TASK STATEMENT: Retype the material exactly, ending with the line containing "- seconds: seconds".

-- -- --

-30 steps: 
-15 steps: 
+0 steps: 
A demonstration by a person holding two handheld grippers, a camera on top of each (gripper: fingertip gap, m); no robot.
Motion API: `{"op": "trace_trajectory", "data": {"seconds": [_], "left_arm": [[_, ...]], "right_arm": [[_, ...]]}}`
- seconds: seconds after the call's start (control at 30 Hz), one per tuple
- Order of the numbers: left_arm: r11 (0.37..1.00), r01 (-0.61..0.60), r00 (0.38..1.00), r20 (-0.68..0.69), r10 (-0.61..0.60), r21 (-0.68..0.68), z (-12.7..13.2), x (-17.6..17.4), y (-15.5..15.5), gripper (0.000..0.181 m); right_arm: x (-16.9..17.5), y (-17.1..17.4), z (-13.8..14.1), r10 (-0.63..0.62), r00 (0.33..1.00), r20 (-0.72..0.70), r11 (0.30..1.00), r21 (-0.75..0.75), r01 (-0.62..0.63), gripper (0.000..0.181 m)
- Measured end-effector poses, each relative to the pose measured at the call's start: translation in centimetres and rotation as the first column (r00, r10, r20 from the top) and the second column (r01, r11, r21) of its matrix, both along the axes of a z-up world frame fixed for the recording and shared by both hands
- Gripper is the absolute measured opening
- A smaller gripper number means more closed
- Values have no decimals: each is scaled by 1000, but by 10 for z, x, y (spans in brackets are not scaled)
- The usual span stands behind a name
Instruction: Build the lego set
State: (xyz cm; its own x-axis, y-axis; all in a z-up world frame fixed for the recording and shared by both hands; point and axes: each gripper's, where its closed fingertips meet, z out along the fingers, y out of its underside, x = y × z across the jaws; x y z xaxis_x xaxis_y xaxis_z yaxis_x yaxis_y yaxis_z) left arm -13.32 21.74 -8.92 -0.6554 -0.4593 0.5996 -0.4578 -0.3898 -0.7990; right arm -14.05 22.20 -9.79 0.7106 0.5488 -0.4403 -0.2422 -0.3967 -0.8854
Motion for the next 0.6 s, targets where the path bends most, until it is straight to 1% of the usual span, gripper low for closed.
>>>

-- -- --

RESULT OF THE EXERCISE:
-30 steps: 
-15 steps: 
+0 steps: 
A demonstration by a person holding two handheld grippers, a camera on top of each (gripper: fingertip gap, m); no robot.
Motion API: `{"op": "trace_trajectory", "data": {"seconds": [_], "left_arm": [[_, ...]], "right_arm": [[_, ...]]}}`
- seconds: seconds after the call's start (control at 30 Hz), one per tuple

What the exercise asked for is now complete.